The director showed Bell marks on the crosstie where a spike puller had dented the wood. Then he showed him scratches on the last rail made by a track wrench. “Pried up spikes and unbolted the fisheye, like I told you. We found his tools thrown down the embankment. On a curve, it’s possible the loose rail might move. But to be sure, he bolted a hook onto the loose rail. The locomotive caught the hook and ripped her own rail right out from under her. Diabolical.”

“What sort of man would know how to do something so effective?”

“Effective?” The director bridled.

“You just said he knows his business.”

“Yes, I get your point. Well, he could have been a railroad man. Or even a civil engineer. And from what I heard of that cutoff tunnel explosion, he must have known a thing or two about geology to collapse both bores with one charge.”

“But the dead unionist you found was an electrician.”

“Then his radical unionist associates showed him the ropes.”

“Where did you find the unionist’s body?”

The director pointed at a tall tree two hundred feet away. The boiler explosion had blown all its leaves off, and bare branches clawed at the sky like a skeletal hand. “Found him and the poor fireman top of that sycamore.”

Isaac Bell barely glanced at the tree. In his pocket was James Dashwood’s report on William Wright. It was so remarkably detailed that young Dashwood would get a “slap on the shoulder” promotion next time he saw him. Inside of eight hours, Dashwood had discovered that William Wright had been treasurer of the Electrical Workers Union. He was credited with averting strikes by employing negotiating tactics that elicited the admiration of both labor and owners. He had also served as a deacon of the Trinity Episcopal Church in Santa Barbara. According to his grieving sister, Wright had been accompanying her son to a job in Los Angeles with a film laboratory. The office manager of the laboratory had confirmed they were expecting the boy to arrive that morning and had reported to Dashwood that the apprenticeship had been offered because he and William Wright belonged to the same Shriners lodge. So much for the Wrecker killed in the crash. The murderous saboteur was still alive, and God alone knew where he would attack next.

“Where’s the hook?”

“Your men over there are guarding it. Now, if you’ll excuse me, Mr.
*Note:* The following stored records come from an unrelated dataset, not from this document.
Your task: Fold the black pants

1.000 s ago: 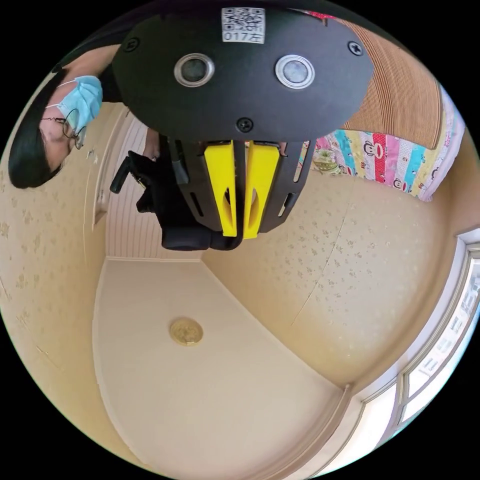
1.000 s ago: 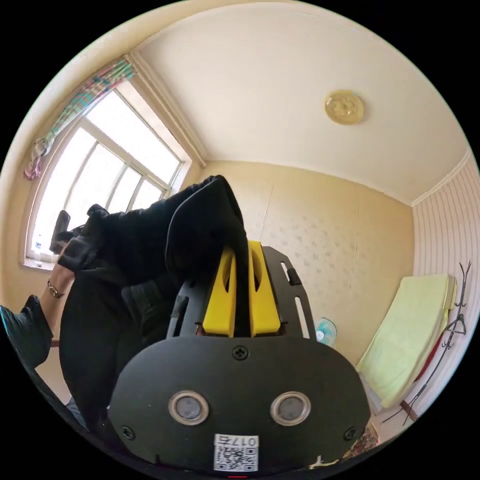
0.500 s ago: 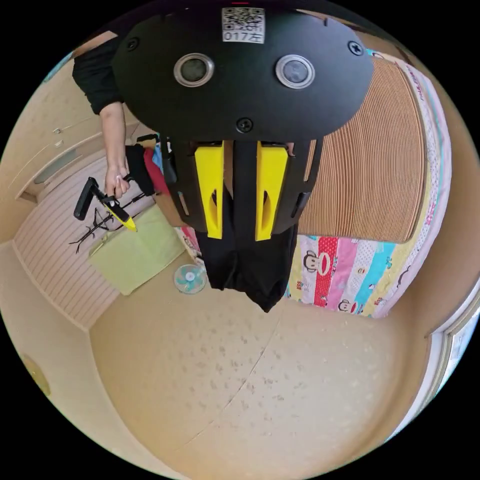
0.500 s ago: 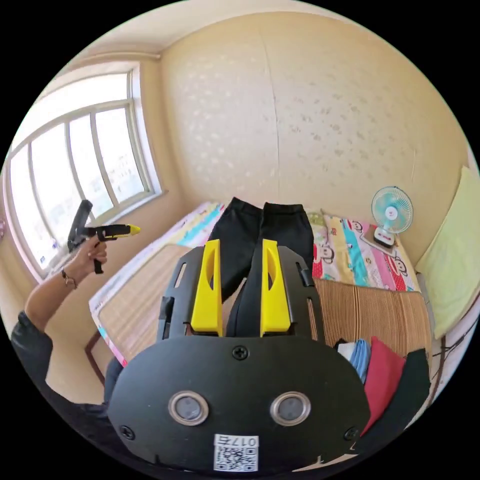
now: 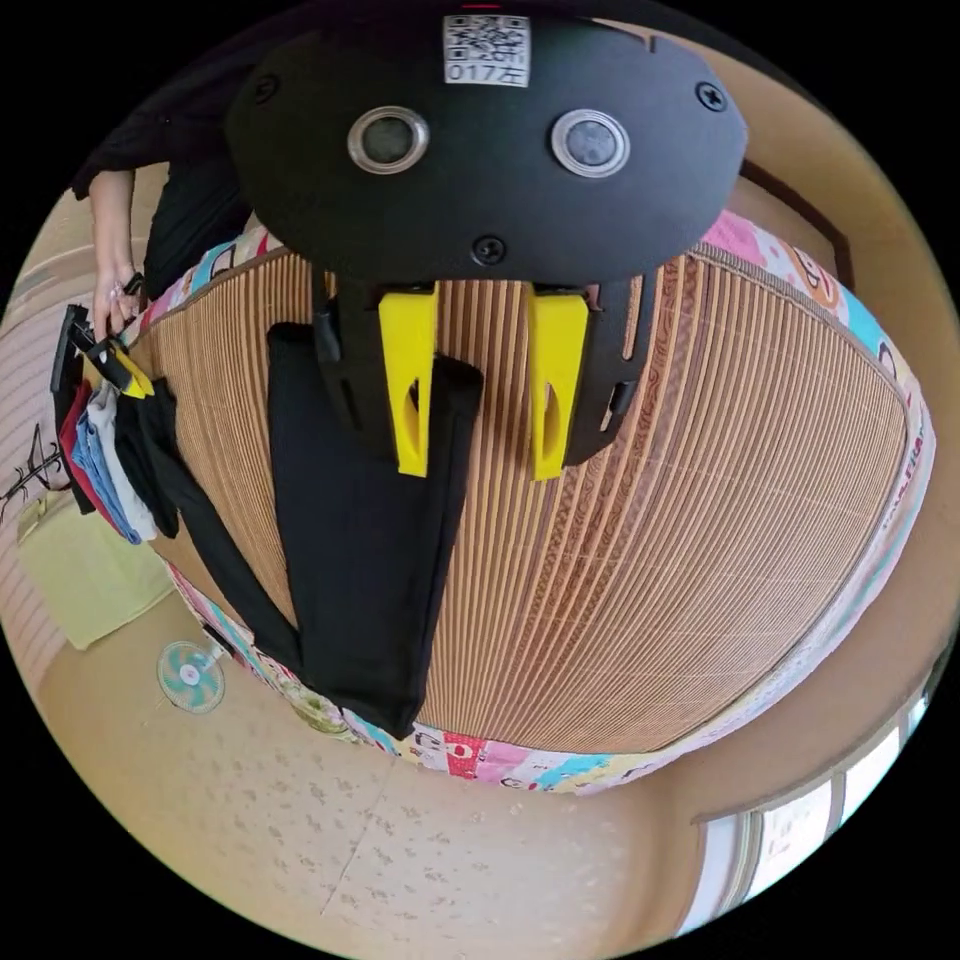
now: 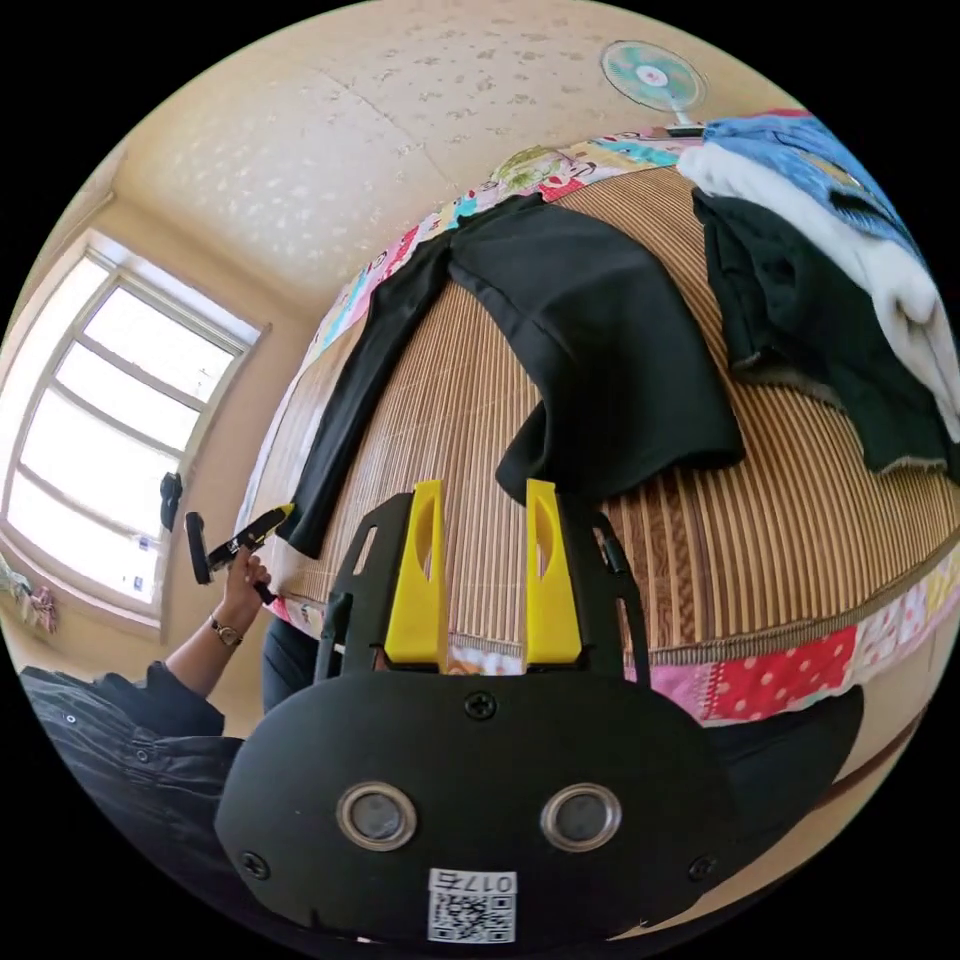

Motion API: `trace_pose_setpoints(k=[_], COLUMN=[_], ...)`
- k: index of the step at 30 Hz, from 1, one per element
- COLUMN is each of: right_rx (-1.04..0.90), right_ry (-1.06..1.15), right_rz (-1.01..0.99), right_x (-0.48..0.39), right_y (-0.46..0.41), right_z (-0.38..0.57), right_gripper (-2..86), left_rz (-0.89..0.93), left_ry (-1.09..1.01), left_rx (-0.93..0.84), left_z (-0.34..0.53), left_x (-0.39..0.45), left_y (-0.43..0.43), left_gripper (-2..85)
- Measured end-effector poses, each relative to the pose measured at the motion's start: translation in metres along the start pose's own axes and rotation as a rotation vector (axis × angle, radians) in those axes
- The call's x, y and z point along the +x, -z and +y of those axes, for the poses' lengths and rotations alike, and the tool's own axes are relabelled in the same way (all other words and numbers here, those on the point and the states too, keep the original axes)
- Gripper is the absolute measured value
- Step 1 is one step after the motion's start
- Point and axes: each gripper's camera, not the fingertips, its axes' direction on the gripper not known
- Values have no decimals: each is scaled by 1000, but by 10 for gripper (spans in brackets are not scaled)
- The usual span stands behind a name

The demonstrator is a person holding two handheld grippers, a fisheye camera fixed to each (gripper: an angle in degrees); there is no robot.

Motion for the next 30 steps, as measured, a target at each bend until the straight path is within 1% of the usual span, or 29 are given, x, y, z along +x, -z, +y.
trace_pose_setpoints(k=[2,3,4,5,6,7,9,10,13,15,16,17,18,19,22,24,25,26,27,28,29,30], right_rx=[-15,-16,-12,0,17,23,31,22,-111,-253,-298,-397,-449,-444,-241,-15,46,156,215,223,188,77], right_ry=[-21,-10,-2,11,27,38,93,112,204,262,276,299,314,321,298,219,196,146,101,88,84,85], right_rz=[6,23,34,55,64,63,45,33,-109,-232,-254,-280,-274,-259,-98,133,200,329,424,455,491,514], right_x=[2,0,-1,-5,-10,-12,-26,-30,-53,-75,-82,-96,-107,-111,-111,-90,-84,-70,-58,-52,-40,-26], right_y=[-5,-5,-5,-1,5,8,16,16,-7,-45,-56,-77,-88,-88,-48,4,17,40,54,58,55,39], right_z=[3,2,1,-2,-6,-9,-18,-19,-23,-10,-5,6,16,20,27,22,21,20,16,13,6,-3], right_gripper=[125,126,126,126,127,127,127,127,130,135,136,137,137,136,134,139,142,148,156,161,158,141], left_rz=[14,8,49,62,120,227,385,422,449,457,472,475,473,463,400,349,317,301,273,263,266,282], left_ry=[6,-26,-100,-111,-92,-39,11,38,45,94,123,136,155,159,138,101,67,56,51,57,62,69], left_rx=[27,5,-41,-76,-131,-191,-237,-227,-188,-176,-170,-166,-154,-132,-66,-30,-17,-12,0,23,37,59], left_z=[3,3,2,2,4,11,32,51,100,122,133,137,143,148,156,158,157,157,156,155,154,153], left_x=[-2,4,12,15,14,10,8,10,24,27,25,23,19,13,-3,-9,-11,-12,-14,-16,-17,-17], left_y=[-1,-1,-2,-2,1,4,10,17,35,41,44,47,53,63,97,119,131,136,145,153,155,158], left_gripper=[117,92,63,48,45,42,39,39,42,45,47,49,50,50,50,51,51,51,51,51,51,51])
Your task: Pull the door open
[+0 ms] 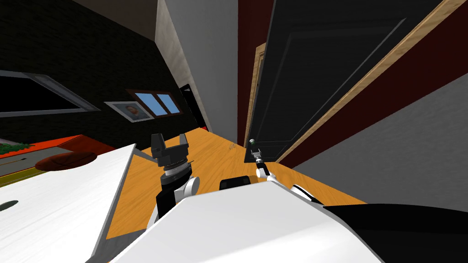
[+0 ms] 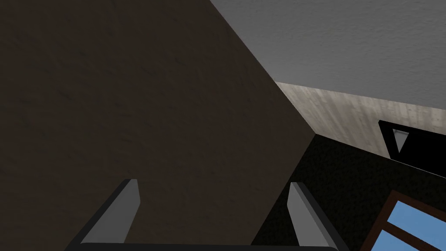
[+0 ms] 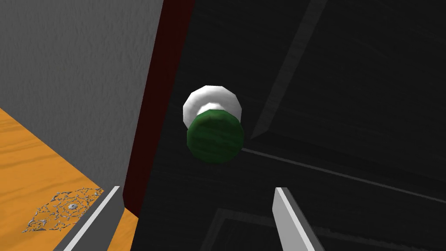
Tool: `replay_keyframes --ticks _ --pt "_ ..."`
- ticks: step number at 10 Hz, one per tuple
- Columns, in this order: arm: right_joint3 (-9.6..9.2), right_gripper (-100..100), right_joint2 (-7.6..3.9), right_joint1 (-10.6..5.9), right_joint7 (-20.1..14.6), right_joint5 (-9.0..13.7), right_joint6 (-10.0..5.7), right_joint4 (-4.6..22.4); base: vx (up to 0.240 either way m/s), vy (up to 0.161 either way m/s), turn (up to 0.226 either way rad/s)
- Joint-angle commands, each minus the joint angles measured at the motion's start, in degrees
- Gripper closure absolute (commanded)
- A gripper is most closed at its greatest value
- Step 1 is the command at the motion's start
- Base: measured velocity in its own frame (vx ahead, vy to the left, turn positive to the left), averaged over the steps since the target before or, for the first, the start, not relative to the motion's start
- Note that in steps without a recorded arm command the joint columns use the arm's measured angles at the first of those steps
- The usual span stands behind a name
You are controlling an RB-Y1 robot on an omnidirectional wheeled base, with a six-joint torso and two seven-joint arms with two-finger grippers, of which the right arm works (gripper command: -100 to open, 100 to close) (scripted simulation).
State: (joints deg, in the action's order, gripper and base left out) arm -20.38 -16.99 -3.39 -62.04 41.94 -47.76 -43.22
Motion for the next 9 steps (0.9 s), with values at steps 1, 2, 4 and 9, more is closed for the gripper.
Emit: replay_keyframes --ticks 1,2,4,9 --pt "-0.57 -100 -0.38 0.45 -2.86 1.37 -0.28 -0.7 -0.085 -0.067 0.15" --pt "-0.57 -100 -0.38 0.45 -3.58 1.37 -0.28 -0.7 -0.06 -0.045 0.053" --pt "-1.23 -100 -0.76 0.71 -7.16 2.77 -0.73 -0.95 -0.06 -0.037 0.111" --pt "-2.32 -100 -1.38 1.13 -13.31 5.03 -1.48 -1.37 -0.061 -0.044 0.088"
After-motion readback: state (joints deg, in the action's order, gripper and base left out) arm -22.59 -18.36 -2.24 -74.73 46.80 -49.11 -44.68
Bell, I’ve got a railroad to put back together.”

Bell walked along the torn roadbed to where Larry Sanders from Van Dorn’s Los Angeles office was crouched down inspecting a tie. Two of his heavyset musclemen were holding the railway police at bay. Bell introduced himself, and Sanders stood up, brushing dust from his knees.

Larry Sanders was a slim man with stylishly short hair and a mustache so thin it looked like he had applied it with a pencil. He was dressed similarly to Bell in a white linen suit appropriate to the warm climate, but his hat was a city man’s derby and, oddly, was as white as his suit. Unlike Bell’s boots, his shoes were shiny dancing pumps, and he looked like he would be happier guarding the lobby of an expensive hotel than standing in the coal dust that coated the busily trafficked roadbed. Bell, who was used to sartorial eccentrics in Los Angeles, paid Sander’s odd head and footwear little mind at first, and started on the assumption that the Van Dorn man was competent.

“Heard about you,” Sanders said, offering a soft, manicured hand. “My boss wired from Sacramento, said you were coming down. I always wanted to meet you.”

“Where’s the hook?”

“The cinder dicks had already found it by the time we got here.”

Sanders led Bell to a length of rail that had been bent like a pretzel. On one end was bolted a hook that looked like it had been fashioned from an anchor. “Is that blood or rust?”

“Didn’t notice that.” Sanders opened a pearl-handled pocketknife and scratched at it. “Blood. Dried blood. Looks like he cut his hand on a burr of metal. Keen eyes, Mr. Bell.”